Thursday, January 16, 2014

Seven Quick Takes #9


Another Quick Takes! 

I'm deep in the mystery of the disappearing favorite work out shorts! How is it possible? I live alone, I don't have any pets that could have wandered off with them. Sure, I use a common laundry room downstairs with the rest of my neighbors... but I know I hung them to dry over my bathtub, next to my other favorite pair, and moved everything to my bed the next morning before my shower. They disappeared sometime  between then and coming home from work! Must be the same culprit who messes up my house while I'm work. Sleuthing tips welcome. We gotta get this evil genius!

After seeing the results of my sugar fast (flat tummy, which has now disappeared because I have so totally rediscovered chocolate!! Bah!) one of my friends is now doing the same sugar fast challenge.
The frustrating thing about it is, it takes a while for results. I mean, there you are denying yourself sweets of all kinds, and you want to see results NOW!
She's been texting me for moral support, and about every other day she asks when she's going to see results... because honestly... truly... you look down one day and your tummy is gone! Well, it's been a couple months since I did it and I truly couldn't recall just when I noticed the personal miracle.
I was pondering this question while running errands, and suddenly I remembered!!!  I grabbed my phone and texted her back, "You'll see the results right about when you stop craving the sweets, and you no longer have a desire to cheat!"
Ah hah!   (which is a full 2.5 weeks if you've been quite devoted, longer to never if you've been cheating) 
My life is a little bit sweeter these days because Downton Abbey is back!
Although I want to pluck Julian Fellowes' beard if he has one, for continually mucking up the lives of my favorite characters.
I do love the show, but I'm really peeved with the Brits take on drama which is to kill off favorite characters and throw gigantic wrenches into story lines!
While watching the season premiere, I thought to myself, "Gosh, I love Carson." - smile, smile, happy thought - "I hope they don't kill him. Heck they'll just realize he's old and let him die of natural causes!"

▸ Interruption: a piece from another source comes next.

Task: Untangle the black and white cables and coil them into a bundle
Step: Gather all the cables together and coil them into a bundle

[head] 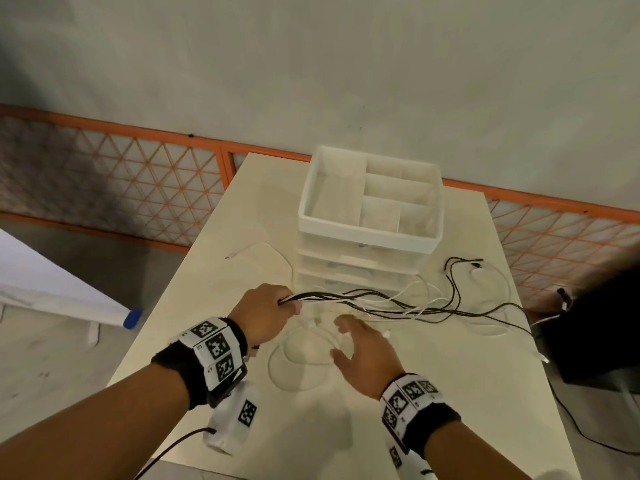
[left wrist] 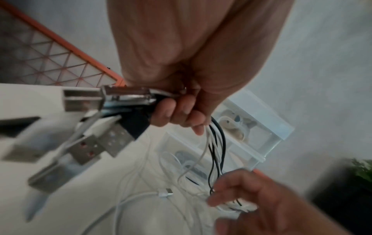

I hate that something I love so much makes me think this way!
You know how some things just need to change with times? It has occurred to me that if Author Gary Chapman were to rewrite The Five Love Languages,  one of them should be Comments on Facebook Posts.
Seriously. Likes are just too weak. I admit it, my self-worth is wrapped up in the need for comments when I post something pithy. Like? Meh. If you liked then you shoulda put a comment under it!
I'm so frustrated with the stops and starts trying to get my house back in shape! I've been trying to purge a few things. Old files, small appliances, some clothes and shoes that I'd like take to a resale shop... I have some foot issues, so I've been buying shoes like a maniac trying to find something that doesn't hurt my feet, that are cute but can still fit an orthotic foot support (IMPOSSIBLE!).  I made a lot of mistakes last year in that department. Shoes that feel pretty darn good on a test drive in a 640 sq ft apartment, don't maintain that level of fabulous walking around in real life! So I need to get some money back for shoes that have only been worn once or twice.
Problem is, until I figure out which resale shop, or whether to put on ThatDudesList... all this stuff is piled up in my hallway. No matter how clean the rest of the apartment, it looks messy thanks to the piles. Boo.
I think I have determined that I must start by finishing some sewing projects, so I can put the sewing machine away... (that thing just makes my whole living area look discombobulated!) then I can purge the piles.... clean out more closets... and then maybe I can finally relax when I come home.  Any tips?
Today I read a tip that suggested once a person reaches age 55, they should start going through all their belongs and purge anything that would be a pain in the tuckus for friends or family to have to go though should you meet an untimely demise.
Hmm.
I'm not sure how I feel about that. 50 isn't too far off for me (far enough, thank you very much) and I feel like I still haven't gotten to experience much of my life yet. No husband, no kids. There are some things that I own that I very much hoped my children would remember me by.
"That beautiful credenza? It was my mother's. She had great taste in furniture, and saved and saved to buy everything she had. She loved antiques and Mid Century Modern, and she could dicker a price down like nobody's business... a skill she learned from her dad. It reminds me of her every day."
I mean, I JUST NOW got my apartment the way I want it, and this article suggested that no one will appreciate my stuff but me. Sure, I'm probably never going to have kids, and my family could care less about the kinds of things I appreciate. But I kind of want them all to sort through my things and learn who I was. Since they didn't really bother while I was alive.
No matter, I've told my BFF that if I die suddenly, she needs to get here before my mom does and tidy up! In exchange, she can have all my furniture because she's the only I know who would appreciate it!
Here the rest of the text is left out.